The issue seeks to understand the processes and outcomes arising from frictional encounters in peacebuilding. This special issue contributes to debates on the precariousness of peacebuilding by introducing the term friction to capture and analyze the conflictual dimensions of global–local encounters. The authors propose six responses—compliance, adoption, adaptation, co-option, resistance, and rejection—that emerge from interactions between actors, ideas, and practices in global–local relationships. The six responses reshape power relations, transform agency, and mediate peacebuilding practices, thereby redefining international–local boundaries and challenging hybridisation.

Abstract

How can we understand the processes and outcomes that arise from frictional encounters in peacebuilding?
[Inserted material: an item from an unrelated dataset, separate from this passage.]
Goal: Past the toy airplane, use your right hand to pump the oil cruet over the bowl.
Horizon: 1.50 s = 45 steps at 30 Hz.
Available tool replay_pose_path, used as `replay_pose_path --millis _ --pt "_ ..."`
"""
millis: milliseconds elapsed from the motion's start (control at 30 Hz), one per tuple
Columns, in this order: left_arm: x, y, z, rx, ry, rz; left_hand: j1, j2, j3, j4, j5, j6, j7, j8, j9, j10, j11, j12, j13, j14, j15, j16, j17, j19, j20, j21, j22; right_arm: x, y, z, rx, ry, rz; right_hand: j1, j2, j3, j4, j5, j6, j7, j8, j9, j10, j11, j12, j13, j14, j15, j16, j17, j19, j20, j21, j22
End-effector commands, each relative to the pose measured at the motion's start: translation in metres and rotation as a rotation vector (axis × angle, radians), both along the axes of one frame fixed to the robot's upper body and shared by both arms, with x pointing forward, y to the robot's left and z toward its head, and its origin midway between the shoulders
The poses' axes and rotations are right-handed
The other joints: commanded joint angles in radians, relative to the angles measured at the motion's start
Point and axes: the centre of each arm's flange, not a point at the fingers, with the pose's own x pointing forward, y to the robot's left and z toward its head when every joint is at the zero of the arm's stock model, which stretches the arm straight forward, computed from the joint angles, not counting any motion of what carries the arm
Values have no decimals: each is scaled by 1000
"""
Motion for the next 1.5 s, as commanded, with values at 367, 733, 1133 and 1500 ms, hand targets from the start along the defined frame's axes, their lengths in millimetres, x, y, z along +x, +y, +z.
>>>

This special issue contributes to ongoing debates on the precariousness of peacebuilding, by introducing the term friction as a way to capture and analyse the conflictual dimensions of global–local encounters. We envisage six responses – compliance, adoption, adaptation, co-option, resistance and rejection – which arise as a result of meetings between actors, ideas and practice in global–local relationships. These responses create new realities as they alter power relations, transform agency and mediate practices related to peacebuilding. Thus, the conceptual framework and insights drawn from the articles in the special issue contribute to a discussion about transforming the boundaries between the international and local, and cast new light on agency in peacebuilding processes while challenging aspects of the hybridisation of peace.